2. The system of claim 1 wherein said spring means comprises a
spring dimensioned for location in said cavity and being of a size
and weight just sufficient to develop a force for initially moving
said spindle away from a bottom of said cavity upon a release of
said valve spindle in said open position.
3. The system of claim 2 wherein said spring means includes a coil
spring having coils in slidable engagement around a lower end
portion of said valve spindle and at least one upper coil
nonslidably engaged thereon for retaining said coil spring on said
valve spindle.
4. The system of claim 1 wherein the axial length of said lower
spool along said valve spindle is less than the distance across
said first inlet port measured axially along said side of said
cavity.
Description
My invention relates to beverage dispensing systems and more
particularly to carbonated soft drink dispensing systems where the
soft drink is a mixture of a flavored syrup concentrate and
carbonated water both supplied under pressure to a hand-held
dispensing head.
Typically, such systems remotely locate the source of the beverage
ingredients and offer a choice of beverages. Provisions may be made
to select, direct, and control the flow of the selected beverage by
manipulation of a valve control and dispensing means which may be
hand-held.
Since the introduction of multiple beverage dispensers,
electromechanical valve mechanisms have been provided as a means
for controlling the flow of the beverage ingredients. The
mechanisms used have included solenoid armatures acting in direct
axial alignment with a movable valve element and impact type
solenoid valves utilizing intermediate linkages between the
armature of the solenoid and movable portions of the valves. In
theory, these designs have shared the common objectives of
providing a small, lightweight, reliable hand-held valve control
means having a plurality of valves for offering a selectivity of
beverages. In practice, however, these objectives have not been
fully or satisfactorily achieved primarily because of electrical
design problems. For example, because of size constraints,
designers have used electromechanical components of small size and
capable of generating only marginally effective forces for valve
actuation. A marginally sufficient force tends to result in slow
valve actuation speeds which tend to produce beverage dilution
since the high viscosity of the concentrated flavoring syrup
retards its flow through an only partially open valve while the
carbonated mixing soda is a freely flowing fluid through a
similarly only partially open valve. Further since mixing soda is
most often at a higher level of pressurization than the syrups in
order to maintain its carbonation, its rate of flow is typically
much higher than for any corresponding amount of syrup valve
opening which aggravates the problem of maintaining exactness of
proportion between simultaneously dispensed beverage ingredients.

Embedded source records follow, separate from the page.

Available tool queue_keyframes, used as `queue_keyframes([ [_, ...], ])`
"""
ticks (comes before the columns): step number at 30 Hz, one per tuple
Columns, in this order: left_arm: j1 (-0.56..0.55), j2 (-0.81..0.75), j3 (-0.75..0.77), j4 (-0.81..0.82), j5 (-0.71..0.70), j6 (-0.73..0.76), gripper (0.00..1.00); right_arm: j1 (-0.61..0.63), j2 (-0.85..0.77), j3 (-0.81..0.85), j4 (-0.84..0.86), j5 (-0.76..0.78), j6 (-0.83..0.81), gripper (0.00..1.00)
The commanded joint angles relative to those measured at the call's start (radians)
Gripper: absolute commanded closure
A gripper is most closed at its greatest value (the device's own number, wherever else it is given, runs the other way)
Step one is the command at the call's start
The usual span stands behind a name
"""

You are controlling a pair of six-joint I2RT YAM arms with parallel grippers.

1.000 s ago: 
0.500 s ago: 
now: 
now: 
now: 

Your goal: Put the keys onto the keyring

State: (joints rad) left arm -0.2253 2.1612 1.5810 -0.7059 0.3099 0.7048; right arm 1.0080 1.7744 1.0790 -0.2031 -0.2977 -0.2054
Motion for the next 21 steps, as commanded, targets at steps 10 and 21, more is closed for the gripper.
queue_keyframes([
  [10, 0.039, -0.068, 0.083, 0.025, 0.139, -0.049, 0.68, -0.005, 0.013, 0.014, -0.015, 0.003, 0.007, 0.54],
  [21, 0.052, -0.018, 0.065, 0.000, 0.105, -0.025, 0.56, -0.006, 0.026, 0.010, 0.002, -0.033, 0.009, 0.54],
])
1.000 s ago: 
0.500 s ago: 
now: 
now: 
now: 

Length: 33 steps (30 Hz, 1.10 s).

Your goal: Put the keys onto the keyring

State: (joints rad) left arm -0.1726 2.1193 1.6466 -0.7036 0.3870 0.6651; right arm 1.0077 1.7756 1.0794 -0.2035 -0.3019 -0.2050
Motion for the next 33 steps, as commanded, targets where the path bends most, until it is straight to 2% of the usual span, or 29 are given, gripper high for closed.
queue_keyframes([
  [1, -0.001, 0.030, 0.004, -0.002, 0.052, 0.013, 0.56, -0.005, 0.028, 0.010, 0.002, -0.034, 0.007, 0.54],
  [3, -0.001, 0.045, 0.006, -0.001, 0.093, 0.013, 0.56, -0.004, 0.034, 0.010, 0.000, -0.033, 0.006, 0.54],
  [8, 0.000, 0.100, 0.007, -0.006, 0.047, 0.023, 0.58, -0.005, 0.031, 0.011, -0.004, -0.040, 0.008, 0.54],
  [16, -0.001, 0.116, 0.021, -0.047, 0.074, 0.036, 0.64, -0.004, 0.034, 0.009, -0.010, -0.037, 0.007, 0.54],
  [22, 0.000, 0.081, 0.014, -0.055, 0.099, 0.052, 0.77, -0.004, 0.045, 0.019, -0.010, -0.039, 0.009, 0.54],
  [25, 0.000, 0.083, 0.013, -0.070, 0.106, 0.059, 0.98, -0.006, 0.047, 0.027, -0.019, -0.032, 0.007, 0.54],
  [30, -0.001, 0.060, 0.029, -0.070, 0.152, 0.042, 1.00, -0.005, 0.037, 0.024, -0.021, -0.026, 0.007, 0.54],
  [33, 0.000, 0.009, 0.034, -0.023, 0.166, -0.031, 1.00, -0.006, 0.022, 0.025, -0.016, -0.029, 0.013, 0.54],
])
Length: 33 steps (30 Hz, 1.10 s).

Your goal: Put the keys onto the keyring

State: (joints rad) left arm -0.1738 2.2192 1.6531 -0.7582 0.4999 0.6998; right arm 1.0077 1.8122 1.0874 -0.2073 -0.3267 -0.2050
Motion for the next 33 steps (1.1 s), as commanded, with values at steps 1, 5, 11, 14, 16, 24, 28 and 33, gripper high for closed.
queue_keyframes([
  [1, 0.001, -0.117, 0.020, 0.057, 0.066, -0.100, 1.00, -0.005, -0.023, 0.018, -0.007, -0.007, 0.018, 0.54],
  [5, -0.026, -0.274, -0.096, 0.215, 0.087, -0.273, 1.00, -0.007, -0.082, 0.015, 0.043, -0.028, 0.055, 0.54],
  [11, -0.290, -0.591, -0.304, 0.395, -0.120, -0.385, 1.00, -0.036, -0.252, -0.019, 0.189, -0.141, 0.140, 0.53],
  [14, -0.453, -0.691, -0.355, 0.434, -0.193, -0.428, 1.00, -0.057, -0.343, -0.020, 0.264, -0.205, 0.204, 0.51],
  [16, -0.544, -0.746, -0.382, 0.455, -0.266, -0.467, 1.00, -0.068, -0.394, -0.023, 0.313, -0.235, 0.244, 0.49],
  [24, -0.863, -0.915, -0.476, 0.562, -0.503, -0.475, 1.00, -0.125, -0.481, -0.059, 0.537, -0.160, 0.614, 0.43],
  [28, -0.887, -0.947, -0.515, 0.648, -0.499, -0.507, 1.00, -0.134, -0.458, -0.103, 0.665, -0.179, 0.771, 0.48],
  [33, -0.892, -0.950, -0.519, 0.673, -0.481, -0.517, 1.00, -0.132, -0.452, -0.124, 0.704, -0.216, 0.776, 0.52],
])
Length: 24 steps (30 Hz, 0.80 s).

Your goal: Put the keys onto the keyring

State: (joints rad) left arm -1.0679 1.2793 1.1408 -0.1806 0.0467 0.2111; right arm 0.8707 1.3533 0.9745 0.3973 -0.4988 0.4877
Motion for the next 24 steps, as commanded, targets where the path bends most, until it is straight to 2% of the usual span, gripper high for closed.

The proportion control, of course, contributes to the palatability
and acceptance of the beverage.
Because of the only marginally effective forces generated by
small-sized electromechanical elements when operated at
conservatively rated current levels, designers have tended toward
reducing the safety margins of allowable current. This has lead to
perhaps the most frequent cause of electromechanical valve control
breakdown or inoperativeness, namely, control switch contact
erosion and solenoid coil burn out. Beyond such problems, it is of
course recognized that electromechanical valve mechanisms for
controling the flow of liquids as in a beverage dispensing system
are fraught with electrical shock hazards for the operators
thereof.
Accordingly, in view of the foregoing problems it is an object of
the present invention to provide a soft drink dispensing system
utilizing a hand-holdable valve control means free of electrically
controlled elements and their attendant problems.
Another object of the present invention is to provide such a soft
drink dispensing system of the foregoing character wherein the
actuation of a single control valve releases exact amounts of
flavored syrup concentrate and mixing soda by utilizing the
pressure of the mixing soda to assist the operation of the control
valve.
A further object of the present invention is to provide a soft
drink dispensing system of the foregoing character including a
valve control means of simple and rugged construction yet rapid
operation.
Still another object of the present invention is to provide a soft
drink dispensing system of the foregoing character wherein the
valve control means includes a plurality of mechanically actuated
valves in a housing, each valve associated with a different source
of syrup and soda under pressure and each valve including a spindle
carrying a plurality of spools for directing the simultaneous flow
of syrup and soda to a dispensing head.
A still further object of the present invention is to provide a
soft drink dispensing system of the foregoing character wherein the
soda coacts with a lower spool on each spindle to assist in the
rapid closing of the valves upon release from an open
condition.
The foregoing as well as other objects and features of the present
invention may be more clearly understood by reference to the
following detailed description when considered with the drawing,
which, by the way of example only, illustrates one configuration of
a soft drink dispensing system embodying the features of my present
invention.
In the drawing:
FIG. 1 is an over-all pictorial and diagrammatic view showing the
soft drink dispensing system of my present invention;
FIG. 2 is a sectioned view taken along line 2--2 of FIG. 1;
FIG. 3A is a partially sectioned internal view taken along the line
3--3 in FIG. 1 showing a valve of my valve control means in its
closed position; and
FIG. 3B is a partially sectioned view similar to FIG. 3A showing a
valve of my valve control means in its open position.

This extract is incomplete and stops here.